A person adjusts a small mechanical device with a tool with another person reads technical documents.

Dozens of high school students were recently at Humber College showing off their skills as part of a design challenge that tasked them with creating a wind turbine.

Hamid Dehkordi, a partial-load professor with Humber’s Faculty of Applied Sciences and Technology, helped organize the event that was held with the assistance of Mohandes, which is the Canadian Society of Iranian Engineers and Architects. Dehkordi is a member of Mohandes.

A total of 18 teams of four students each created their own wind turbines as part of the challenge.

The judges, who were from Humber College and Professional Engineers Ontario, judged the entries on their design and the voltage they produced when tested in a wind tunnel, which was designed and built at Humber.

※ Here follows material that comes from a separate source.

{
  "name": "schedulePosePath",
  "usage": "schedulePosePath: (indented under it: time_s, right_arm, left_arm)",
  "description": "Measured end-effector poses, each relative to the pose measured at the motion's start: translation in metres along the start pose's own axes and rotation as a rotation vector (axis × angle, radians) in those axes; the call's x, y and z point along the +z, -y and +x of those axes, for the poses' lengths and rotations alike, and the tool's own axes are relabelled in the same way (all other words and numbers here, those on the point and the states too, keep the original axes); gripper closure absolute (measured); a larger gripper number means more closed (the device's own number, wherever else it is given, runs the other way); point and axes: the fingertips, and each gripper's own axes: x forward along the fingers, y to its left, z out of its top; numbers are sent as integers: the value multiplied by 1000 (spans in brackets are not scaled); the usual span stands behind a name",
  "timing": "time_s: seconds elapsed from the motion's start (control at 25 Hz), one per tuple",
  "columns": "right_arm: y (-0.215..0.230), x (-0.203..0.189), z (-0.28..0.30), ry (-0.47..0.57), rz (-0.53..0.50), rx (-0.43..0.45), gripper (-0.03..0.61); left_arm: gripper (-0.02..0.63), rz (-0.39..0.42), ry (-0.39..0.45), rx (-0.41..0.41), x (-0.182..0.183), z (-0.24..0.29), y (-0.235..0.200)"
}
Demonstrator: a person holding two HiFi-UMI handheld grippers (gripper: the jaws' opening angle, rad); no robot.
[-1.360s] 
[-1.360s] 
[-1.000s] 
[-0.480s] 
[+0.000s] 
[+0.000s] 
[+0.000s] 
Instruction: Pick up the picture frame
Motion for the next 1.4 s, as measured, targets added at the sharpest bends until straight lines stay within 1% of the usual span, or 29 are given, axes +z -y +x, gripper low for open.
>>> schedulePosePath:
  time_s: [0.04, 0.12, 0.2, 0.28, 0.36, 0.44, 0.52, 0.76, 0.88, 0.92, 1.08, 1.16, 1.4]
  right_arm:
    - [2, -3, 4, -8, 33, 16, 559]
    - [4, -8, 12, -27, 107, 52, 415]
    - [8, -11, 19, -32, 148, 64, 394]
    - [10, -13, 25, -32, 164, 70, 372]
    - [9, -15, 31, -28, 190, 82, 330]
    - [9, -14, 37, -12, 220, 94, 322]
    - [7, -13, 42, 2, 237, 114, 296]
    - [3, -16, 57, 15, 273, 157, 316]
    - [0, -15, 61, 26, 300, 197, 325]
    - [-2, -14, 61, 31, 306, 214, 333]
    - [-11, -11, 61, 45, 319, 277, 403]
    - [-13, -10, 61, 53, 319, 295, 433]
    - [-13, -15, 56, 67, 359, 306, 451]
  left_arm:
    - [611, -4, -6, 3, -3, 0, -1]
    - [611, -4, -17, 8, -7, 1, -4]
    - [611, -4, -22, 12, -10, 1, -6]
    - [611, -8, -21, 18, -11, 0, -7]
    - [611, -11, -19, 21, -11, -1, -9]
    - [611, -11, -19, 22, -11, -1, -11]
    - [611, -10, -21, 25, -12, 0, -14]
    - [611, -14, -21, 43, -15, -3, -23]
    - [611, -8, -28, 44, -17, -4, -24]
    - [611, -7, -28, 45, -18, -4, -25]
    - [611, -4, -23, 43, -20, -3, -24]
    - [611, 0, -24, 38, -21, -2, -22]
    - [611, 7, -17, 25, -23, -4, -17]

The winning team’s design generated 4.8 volts.  

“It was a great experience and seeing how happy the students were was the best part for me,” said Dehkordi.

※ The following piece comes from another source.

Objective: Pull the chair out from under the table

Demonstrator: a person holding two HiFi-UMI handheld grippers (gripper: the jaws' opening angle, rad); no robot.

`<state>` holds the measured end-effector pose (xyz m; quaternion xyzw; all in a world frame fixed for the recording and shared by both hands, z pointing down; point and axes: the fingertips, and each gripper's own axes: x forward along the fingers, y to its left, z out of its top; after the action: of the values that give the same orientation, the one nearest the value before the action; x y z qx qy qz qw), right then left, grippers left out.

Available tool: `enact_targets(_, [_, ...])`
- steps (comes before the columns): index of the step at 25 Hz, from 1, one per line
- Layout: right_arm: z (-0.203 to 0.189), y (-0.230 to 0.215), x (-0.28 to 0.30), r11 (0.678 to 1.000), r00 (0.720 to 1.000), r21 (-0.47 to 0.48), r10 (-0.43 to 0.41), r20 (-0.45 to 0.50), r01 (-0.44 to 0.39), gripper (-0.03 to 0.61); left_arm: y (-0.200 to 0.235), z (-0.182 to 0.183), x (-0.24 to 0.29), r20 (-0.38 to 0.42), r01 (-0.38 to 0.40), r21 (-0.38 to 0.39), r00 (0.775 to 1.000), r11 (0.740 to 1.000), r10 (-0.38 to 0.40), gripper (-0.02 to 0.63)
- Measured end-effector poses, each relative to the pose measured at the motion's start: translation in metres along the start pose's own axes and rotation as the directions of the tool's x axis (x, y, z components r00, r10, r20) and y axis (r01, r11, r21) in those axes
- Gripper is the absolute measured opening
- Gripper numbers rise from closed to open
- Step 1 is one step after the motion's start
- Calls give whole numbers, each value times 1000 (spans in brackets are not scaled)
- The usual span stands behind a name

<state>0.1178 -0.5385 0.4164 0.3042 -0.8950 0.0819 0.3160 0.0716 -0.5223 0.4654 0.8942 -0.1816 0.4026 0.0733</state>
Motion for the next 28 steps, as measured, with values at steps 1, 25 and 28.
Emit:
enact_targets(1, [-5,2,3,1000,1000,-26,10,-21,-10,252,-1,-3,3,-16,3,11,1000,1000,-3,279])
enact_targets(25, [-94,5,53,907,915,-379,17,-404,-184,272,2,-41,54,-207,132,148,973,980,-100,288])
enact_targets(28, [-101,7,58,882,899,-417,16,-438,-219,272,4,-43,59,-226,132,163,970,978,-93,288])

A person tests a wind turbine inside a wind tunnel.

Next year, they want to change the tunnel to measure kilowatts to help demonstrate how much power the wind turbines are generating in relatable terms for the students. For example, Dehkordi said one kilowatt hour would power a current video game console for about six hours.

With 10 megawatts of energy, an electric car could drive for about 5,800 kilometers (about the width of the United States) or it could toast about 29,000 slices of bread.

One of the reasons to offer the challenge was to introduce the students to the concept of clean, wind-powered energy generation. It’s presented in an easy-to-understand way and the hope is they will leave inspired and ready to share what they’ve learned with friends and family.

As part of the challenge, Humber used its 3D printer technology at the Barrett Centre for Technology Innovation to create the wind turbines’ nacelle, which is where the gearbox and generator are mounted.  

The winning teams received robotics kits from Canada Robotics.

They hope to make the design challenge an annual event and are considering an electric vehicle theme in the future.

This initiative was funded by the Humber College Community Partnership Fund. Dehkordi also thanked the Humber College Community Partnership Committee, saying without their help it would not have been possible to offer the youth the extracurricular activity.